— TASK PROMPT —
Each line of the data that includes the string "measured" is to be copied out.

— GIVEN INFORMATION —
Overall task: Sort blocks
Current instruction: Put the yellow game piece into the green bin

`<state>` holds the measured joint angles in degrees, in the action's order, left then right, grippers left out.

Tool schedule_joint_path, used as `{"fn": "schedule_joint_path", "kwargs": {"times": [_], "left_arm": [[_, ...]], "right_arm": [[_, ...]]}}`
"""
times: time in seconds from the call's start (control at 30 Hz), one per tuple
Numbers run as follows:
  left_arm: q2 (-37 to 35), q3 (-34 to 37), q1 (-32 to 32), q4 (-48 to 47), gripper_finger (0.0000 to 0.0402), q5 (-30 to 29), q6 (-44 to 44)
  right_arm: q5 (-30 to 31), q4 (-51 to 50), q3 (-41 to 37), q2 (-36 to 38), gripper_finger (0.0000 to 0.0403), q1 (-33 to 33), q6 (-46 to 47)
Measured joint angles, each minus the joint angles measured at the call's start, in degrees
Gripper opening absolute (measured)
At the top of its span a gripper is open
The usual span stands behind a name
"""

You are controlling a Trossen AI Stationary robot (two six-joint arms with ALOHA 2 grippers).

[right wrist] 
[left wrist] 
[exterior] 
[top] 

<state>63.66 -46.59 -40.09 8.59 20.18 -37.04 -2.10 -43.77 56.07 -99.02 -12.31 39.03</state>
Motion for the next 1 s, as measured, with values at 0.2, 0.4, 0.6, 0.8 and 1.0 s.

— RESPONSE —
`<state>` holds the measured joint angles in degrees, in the action's order, left then right, grippers left out.
Measured joint angles, each minus the joint angles measured at the call's start, in degrees
Gripper opening absolute (measured)
Motion for the next 1 s, as measured, with values at 0.2, 0.4, 0.6, 0.8 and 1.0 s.

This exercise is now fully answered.